Литературная память Швейцарии. Прошлое и настоящее | страница 7



Некий автор разворачивает символическую картину наших истоков

Ни одно произведение швейцарской литературы не повлияло на европейскую цивилизацию так мощно, как поэма «Альпы», которую бернский естествоиспытатель Альбрехт фон Галлер написал, когда ему исполнился двадцать один год. Ценой неимоверного напряжения сил он прорабатывал стих за стихом. От поэта, который в приливе пьянящего вдохновения записывает стихи на бумаге, Галлер был так же далек, как какой-нибудь дровосек от флейтиста. Годом раньше он вместе со своим цюрихским другом Иоганном Гесснером совершил большое путешествие по горным районом Швейцарии, главным образом по Бернскому Оберланду и окрестностям Энгельберга. В то время такие прогулки совершали только естествоиспытатели; всенародным удовольствием это еще не стало. Оба молодых человека тоже преследовали научные цели. Примером для них был Иоганн Якоб Шейхцер — цюрихский ботаник, геолог и географ, который, будучи на поколение старше Галлера, с 1694 года ежегодно предпринимал экспедиции в швейцарские горы и публиковал работы не только объемные, но и пользующиеся успехом во всей Европе. Сам Галлер интересовался главным образом ботаникой. Об этом и сегодня свидетельствуют многие альпийские растения, в латинские названия которых входит его имя: например, Pulsatilla halleri или Primula halieri[7]. Он первым описал эти цветы и определил их видовую принадлежность. Большая поэма, которую Галлер, преодолев все трудности, все-таки завершил, несет на себе отпечаток научных интересов автора. В многочисленных постраничных примечаниях он всегда приводит ботаническое название цветка, только что поэтически воспетого. Вот, например, отрывок об альпийской флоре:

И нежный снег цветка, что пурпуром окрашен,
Вовнутрь звезды лучисто-полосатой заключен[8].

А ниже следует примечание, в глазах сегодняшнего читателя не лишенное непреднамеренного комизма: Astrantia foliis quinquelobatis lobis tripartitis[9]. Enum. Helv. p. 439. Действительно, в этих двух строках с удивительной точностью описана большая астранция.

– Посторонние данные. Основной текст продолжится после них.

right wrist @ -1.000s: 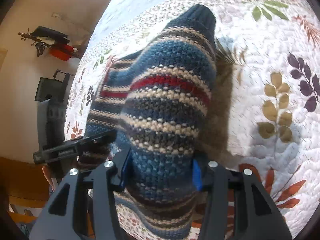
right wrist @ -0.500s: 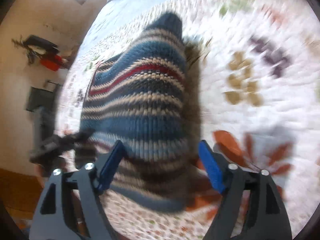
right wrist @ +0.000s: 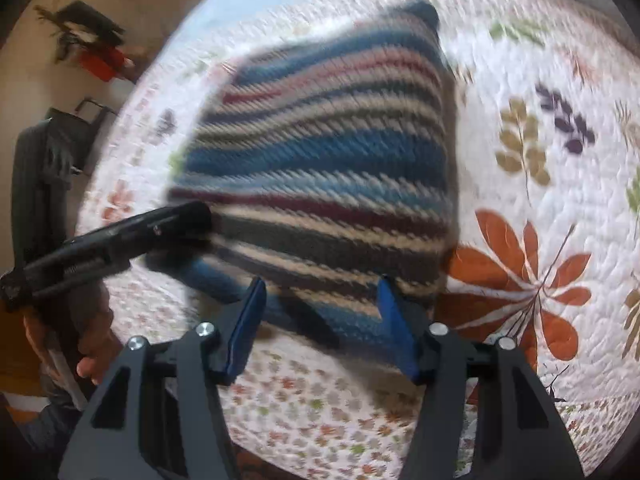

То, с чем мы здесь сталкиваемся, — завораживающий культурно-исторический момент: естествознание пока еще может, как ни в чем не бывало, выражаться поэтическим языком; поэзия, не колеблясь, ставит себя на службу естествознанию. Античная традиция дидактических стихов еще не разрушена. Это нужно учитывать, если мы хотим понять, какое влияние оказала поэма Галлера. Ведь автор описывал не только цветы и горы, но и — главным образом — людей, живущих в этих альпийских долинах и на высокогорных пастбищах. И созданный им портрет одного народа вскоре изменил европейское сознание — не в последнюю очередь потому, что выдавал себя за документально точный отчет и подтверждал свою верность фактам многочисленными комментариями. Поэма была воспринята как основополагающее этнологическое исследование об альпийских жителях. Читатели поверили, что как цветок астранции есть поддающаяся проверке реальность Альп, так же реальны и изображенные в поэме люди с их обычаями. В этом и заключалась взрывная сила поэмы Галлера. Он сделал очевидным для всех и каждого реальное существование в швейцарских горах золотого века. Каждый теперь мог туда отправиться и увидеть своими глазами идеальное человеческое сообщество.